◆ ACTIVITY: Each record should be given again exactly as it appears, with no image included.
┌──
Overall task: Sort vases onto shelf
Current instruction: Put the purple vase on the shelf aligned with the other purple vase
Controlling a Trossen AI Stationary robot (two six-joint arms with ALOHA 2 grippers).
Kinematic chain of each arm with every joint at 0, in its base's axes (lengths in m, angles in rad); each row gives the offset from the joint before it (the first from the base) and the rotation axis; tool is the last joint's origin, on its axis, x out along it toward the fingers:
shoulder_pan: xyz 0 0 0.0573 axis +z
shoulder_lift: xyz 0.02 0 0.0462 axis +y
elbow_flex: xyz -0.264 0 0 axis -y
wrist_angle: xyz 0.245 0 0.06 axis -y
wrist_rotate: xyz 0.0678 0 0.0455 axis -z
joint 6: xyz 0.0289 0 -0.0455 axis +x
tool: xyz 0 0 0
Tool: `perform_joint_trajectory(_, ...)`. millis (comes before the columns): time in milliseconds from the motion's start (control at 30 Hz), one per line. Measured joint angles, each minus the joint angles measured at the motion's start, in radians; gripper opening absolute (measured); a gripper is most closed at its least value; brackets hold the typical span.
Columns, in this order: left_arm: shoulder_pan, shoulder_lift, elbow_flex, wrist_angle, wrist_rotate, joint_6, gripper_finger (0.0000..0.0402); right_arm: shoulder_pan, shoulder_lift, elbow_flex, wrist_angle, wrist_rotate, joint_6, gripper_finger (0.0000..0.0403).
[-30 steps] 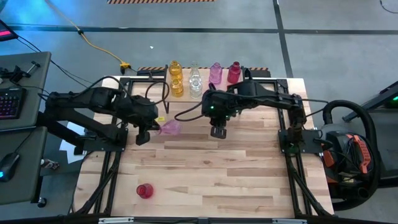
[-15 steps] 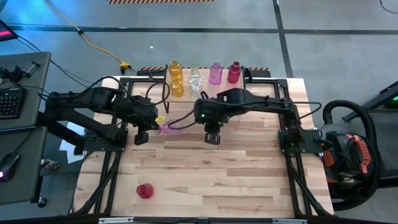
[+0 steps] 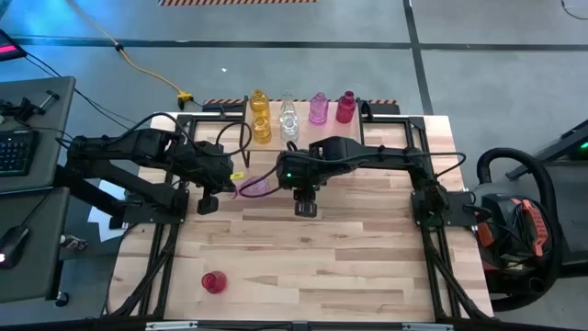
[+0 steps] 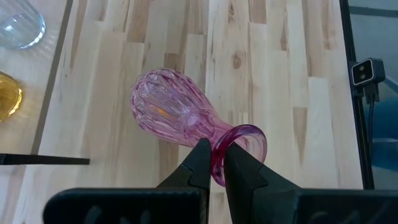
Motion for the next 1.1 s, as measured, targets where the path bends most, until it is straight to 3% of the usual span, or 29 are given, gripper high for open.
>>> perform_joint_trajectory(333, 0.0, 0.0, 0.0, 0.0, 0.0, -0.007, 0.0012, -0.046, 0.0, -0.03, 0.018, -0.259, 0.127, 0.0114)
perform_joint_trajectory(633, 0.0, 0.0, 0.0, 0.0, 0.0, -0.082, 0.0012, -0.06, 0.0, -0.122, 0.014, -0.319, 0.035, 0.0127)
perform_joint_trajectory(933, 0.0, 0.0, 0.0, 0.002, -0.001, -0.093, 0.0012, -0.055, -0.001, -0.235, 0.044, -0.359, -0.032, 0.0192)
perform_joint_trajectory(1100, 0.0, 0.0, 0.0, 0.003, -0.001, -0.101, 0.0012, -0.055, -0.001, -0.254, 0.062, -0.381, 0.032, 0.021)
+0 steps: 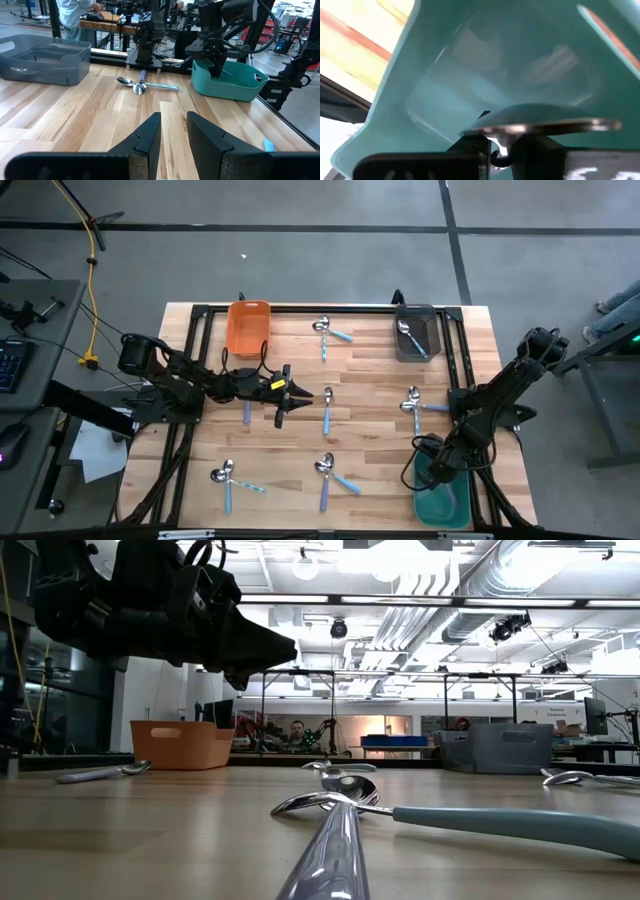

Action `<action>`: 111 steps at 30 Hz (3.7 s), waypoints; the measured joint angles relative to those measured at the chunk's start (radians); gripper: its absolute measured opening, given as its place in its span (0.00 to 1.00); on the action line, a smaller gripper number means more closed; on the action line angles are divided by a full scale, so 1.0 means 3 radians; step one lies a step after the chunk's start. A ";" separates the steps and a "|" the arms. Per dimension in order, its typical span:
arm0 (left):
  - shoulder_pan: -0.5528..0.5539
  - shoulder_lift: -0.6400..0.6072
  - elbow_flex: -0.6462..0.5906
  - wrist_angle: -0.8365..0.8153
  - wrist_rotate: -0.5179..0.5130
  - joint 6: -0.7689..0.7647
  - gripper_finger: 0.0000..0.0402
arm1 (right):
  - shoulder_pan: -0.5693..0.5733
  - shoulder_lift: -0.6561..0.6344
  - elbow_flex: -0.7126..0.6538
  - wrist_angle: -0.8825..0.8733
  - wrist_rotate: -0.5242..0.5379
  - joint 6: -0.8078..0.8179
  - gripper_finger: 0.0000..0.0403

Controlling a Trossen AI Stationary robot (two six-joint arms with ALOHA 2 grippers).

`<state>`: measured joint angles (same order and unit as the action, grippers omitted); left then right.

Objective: Sort silverware by color (type)
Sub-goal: Put the purple spoon into the green bin, then put the blue spoon into the orange bin

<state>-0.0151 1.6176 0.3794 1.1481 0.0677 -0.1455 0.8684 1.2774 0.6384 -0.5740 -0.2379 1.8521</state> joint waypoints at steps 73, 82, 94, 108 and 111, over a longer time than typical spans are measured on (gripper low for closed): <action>-0.0203 0.0000 0.0000 -0.0179 0.0017 0.0202 0.22 | -0.1968 -0.0047 -0.0070 0.1901 0.1500 -0.5299 0.00; -0.0203 0.0000 0.0245 -0.0881 -0.0004 0.0274 0.22 | -0.2304 -0.0047 -0.0395 0.2777 0.2071 -0.5827 0.00; -0.0127 0.0000 0.0577 -0.1598 -0.0009 0.0814 0.22 | -0.2580 -0.0047 -0.0397 0.2742 0.2082 -0.5751 0.00; 0.0296 0.0000 0.0576 -0.1757 -0.0493 0.1006 0.22 | -0.2966 -0.0047 -0.0397 0.2669 0.2087 -0.5748 0.00; 0.0383 0.0000 0.0576 -0.1725 -0.0495 0.0935 0.22 | -0.3002 -0.0047 -0.0397 0.2651 0.2088 -0.5766 0.00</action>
<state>0.0999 1.6176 0.5522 0.6305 -0.0807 0.1351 -0.0320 1.2633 0.5194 0.2213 0.3884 0.1223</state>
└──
◆ PROBLEM SOLUTION:
Overall task: Sort vases onto shelf
Current instruction: Put the purple vase on the shelf aligned with the other purple vase
Controlling a Trossen AI Stationary robot (two six-joint arms with ALOHA 2 grippers).
Kinematic chain of each arm with every joint at 0, in its base's axes (lengths in m, angles in rad); each row gives the offset from the joint before it (the first from the base) and the rotation axis; tool is the last joint's origin, on its axis, x out along it toward the fingers:
shoulder_pan: xyz 0 0 0.0573 axis +z
shoulder_lift: xyz 0.02 0 0.0462 axis +y
elbow_flex: xyz -0.264 0 0 axis -y
wrist_angle: xyz 0.245 0 0.06 axis -y
wrist_rotate: xyz 0.0678 0 0.0455 axis -z
joint 6: xyz 0.0289 0 -0.0455 axis +x
tool: xyz 0 0 0
Tool: `perform_joint_trajectory(_, ...)`. millis (comes before the columns): time in milliseconds from the motion's start (control at 30 Hz), one per line. Measured joint angles, each minus the joint angles measured at the motion's start, in radians; gripper opening absolute (measured); a gripper is most closed at its least value; brackets hold the typical span.
Columns, in this order: left_arm: shoulder_pan, shoulder_lift, elbow_flex, wrist_angle, wrist_rotate, joint_6, gripper_finger (0.0000..0.0402); right_arm: shoulder_pan, shoulder_lift, elbow_flex, wrist_angle, wrist_rotate, joint_6, gripper_finger (0.0000..0.0403).
[-30 steps] 
[-15 steps] 
[+0 steps] 
[+0 steps] 
Motion for the next 1.1 s, as measured, targets where the path bends most, until it is straight to 3% of the usual span, or 29 are given, gripper high for open.
>>> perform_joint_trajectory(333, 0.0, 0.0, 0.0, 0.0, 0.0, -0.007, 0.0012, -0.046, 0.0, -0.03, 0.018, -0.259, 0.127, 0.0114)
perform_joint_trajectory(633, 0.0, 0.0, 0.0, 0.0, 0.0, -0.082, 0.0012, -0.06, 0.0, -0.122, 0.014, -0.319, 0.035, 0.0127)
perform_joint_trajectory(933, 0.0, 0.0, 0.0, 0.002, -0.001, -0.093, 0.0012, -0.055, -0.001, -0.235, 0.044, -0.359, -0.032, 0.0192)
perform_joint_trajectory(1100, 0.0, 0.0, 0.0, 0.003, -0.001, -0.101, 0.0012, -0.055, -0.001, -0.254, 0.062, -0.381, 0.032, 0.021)
+0 steps: 

Action `<action>`: 111 steps at 30 Hz (3.7 s), waypoints; the measured joint angles relative to those measured at the chunk's start (radians); gripper: its absolute measured opening, given as its place in its span (0.00 to 1.00); on the action line, a smaller gripper number means more closed; on the action line angles are divided by a full scale, so 1.0 means 3 radians; step one lies a step after the chunk's start. A ";" separates the steps and a "|" the arms. Per dimension in order, its typical span:
arm0 (left):
  - shoulder_pan: -0.5528..0.5539
  - shoulder_lift: -0.6400..0.6072
  - elbow_flex: -0.6462..0.5906
  - wrist_angle: -0.8365..0.8153
  - wrist_rotate: -0.5179..0.5130
  - joint 6: -0.7689..0.7647
  - gripper_finger: 0.0000..0.0402
arm1 (right):
  - shoulder_pan: -0.5693..0.5733
  - shoulder_lift: -0.6561..0.6344
  - elbow_flex: -0.7126..0.6538
  - wrist_angle: -0.8825..0.8733
  - wrist_rotate: -0.5242..0.5379
  - joint 6: -0.8078..0.8179
  - gripper_finger: 0.0000..0.0403

Controlling a Trossen AI Stationary robot (two six-joint arms with ALOHA 2 grippers).

`<state>`: measured joint angles (same order and unit as the action, grippers omitted); left then right.

Objective: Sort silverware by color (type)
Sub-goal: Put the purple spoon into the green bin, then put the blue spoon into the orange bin

<state>-0.0151 1.6176 0.3794 1.1481 0.0677 -0.1455 0.8684 1.2774 0.6384 -0.5740 -0.2379 1.8521</state> joint waypoints at steps 73, 82, 94, 108 and 111, over a longer time than typical spans are measured on (gripper low for closed): <action>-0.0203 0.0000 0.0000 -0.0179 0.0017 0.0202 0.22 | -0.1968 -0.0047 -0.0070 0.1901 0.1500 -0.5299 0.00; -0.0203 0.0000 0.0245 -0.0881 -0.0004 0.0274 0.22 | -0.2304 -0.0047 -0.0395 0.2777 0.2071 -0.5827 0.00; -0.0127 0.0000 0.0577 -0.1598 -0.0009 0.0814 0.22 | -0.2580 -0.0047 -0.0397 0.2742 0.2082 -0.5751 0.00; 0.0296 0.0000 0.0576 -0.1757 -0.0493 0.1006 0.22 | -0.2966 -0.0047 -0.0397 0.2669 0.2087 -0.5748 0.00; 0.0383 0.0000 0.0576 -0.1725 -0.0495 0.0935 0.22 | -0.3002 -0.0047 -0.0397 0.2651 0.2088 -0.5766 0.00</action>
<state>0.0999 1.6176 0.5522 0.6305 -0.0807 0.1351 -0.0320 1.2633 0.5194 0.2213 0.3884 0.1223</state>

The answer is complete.